The Slaughter Rule (Sun., Feb. 9, 7 p.m.; Wed., Feb. 12 and Thu., Feb. 13, 7:30 p.m., $8.50, Prince Music Theater, 1412 Chestnut St., 215-569-9700) Directed by former PFWC shorts programmers Andrew and Alex Smith, The Slaughter Rule is a Malick-esque tale of a high-school boy working through the death of his estranged father by playing a particularly rough form of pick-up football known as "six-man." The centrality of sports gives the film an unpleasant whiff of after-school special, but Ryan Gosling as the boy and David Morse as the coach turn in nuanced performances, and the film has a quiet air that's worth savoring.
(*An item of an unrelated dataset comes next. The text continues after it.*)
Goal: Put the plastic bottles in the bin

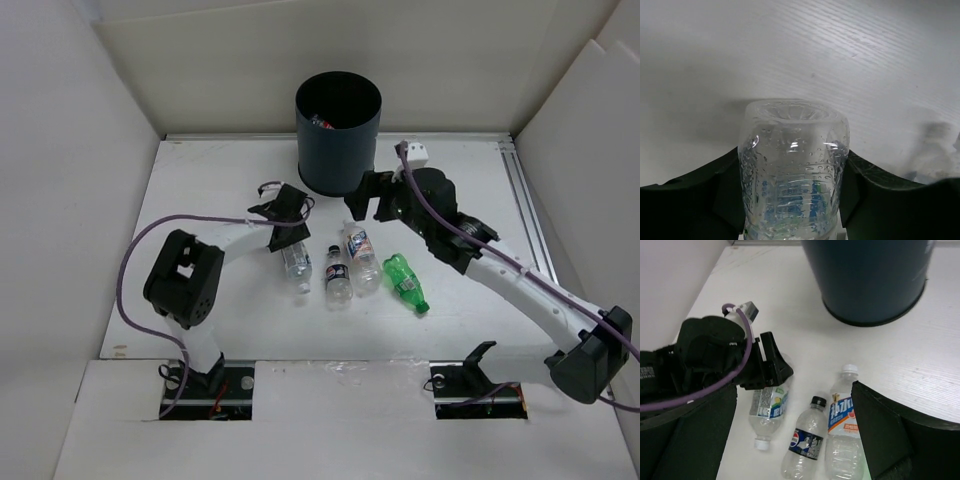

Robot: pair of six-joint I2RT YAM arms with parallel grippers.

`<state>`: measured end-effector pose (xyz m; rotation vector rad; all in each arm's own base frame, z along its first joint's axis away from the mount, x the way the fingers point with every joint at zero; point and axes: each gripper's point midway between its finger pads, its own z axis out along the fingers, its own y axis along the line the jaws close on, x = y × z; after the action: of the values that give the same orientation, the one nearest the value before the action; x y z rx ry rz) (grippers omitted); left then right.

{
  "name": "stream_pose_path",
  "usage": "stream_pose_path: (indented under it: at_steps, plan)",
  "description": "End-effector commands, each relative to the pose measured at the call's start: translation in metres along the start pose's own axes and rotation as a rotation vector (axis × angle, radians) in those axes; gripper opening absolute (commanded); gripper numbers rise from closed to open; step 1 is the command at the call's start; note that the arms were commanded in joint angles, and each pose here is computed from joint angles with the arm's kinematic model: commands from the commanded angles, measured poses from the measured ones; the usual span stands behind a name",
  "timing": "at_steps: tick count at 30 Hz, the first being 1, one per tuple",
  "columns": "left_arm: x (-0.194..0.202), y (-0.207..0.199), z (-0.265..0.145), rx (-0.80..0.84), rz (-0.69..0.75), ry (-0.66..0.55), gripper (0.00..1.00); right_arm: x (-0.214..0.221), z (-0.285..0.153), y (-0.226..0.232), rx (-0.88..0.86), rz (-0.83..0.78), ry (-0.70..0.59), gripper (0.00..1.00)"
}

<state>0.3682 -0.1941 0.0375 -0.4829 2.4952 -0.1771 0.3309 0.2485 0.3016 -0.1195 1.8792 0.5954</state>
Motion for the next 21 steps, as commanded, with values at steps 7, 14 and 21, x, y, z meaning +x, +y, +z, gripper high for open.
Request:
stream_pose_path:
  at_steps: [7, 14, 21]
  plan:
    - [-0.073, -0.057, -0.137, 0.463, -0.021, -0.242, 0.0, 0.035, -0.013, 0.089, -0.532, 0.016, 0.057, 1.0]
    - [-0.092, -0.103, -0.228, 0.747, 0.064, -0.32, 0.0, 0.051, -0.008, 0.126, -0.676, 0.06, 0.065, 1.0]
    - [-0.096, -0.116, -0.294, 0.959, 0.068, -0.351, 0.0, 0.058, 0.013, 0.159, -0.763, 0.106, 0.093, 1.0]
No further theatrical release is planned, and the film does lovely things with 35mm, so mark your calendar. Morse will take time off from shooting Hack to present Sunday's screening.

Red Beard (Sun., Feb. 9, 3:30 p.m.; Tue., Feb. 11, 7 p.m., $8.50, Prince Music Theater) Catch your breath from the Prince's Kurosawa/Mifune retrospective in this slow week, but don't skip over Red Beard, their final collaboration. Kurosawa spent two years filming the three-hour film, the story of the relationship between an eager medical intern and the hospital director (Mifune) who teaches him to appreciate life. The movie took something out of Kurosawa. The filming ended his relationship with Mifune, and, after filming 16 movies in 17 years, his pace slackened dramatically; he would only produce seven movies in the next 28 years.

Shane (Tue., Feb. 11, 1 p.m., $1, The Bridge, 40th and Walnut sts., 215-386-3300) The Bridge's Silver Screen Classics series continues with George Stevens' western tearjerker, the only American movie Woody Allen will admit to loving. Take that for what it's worth.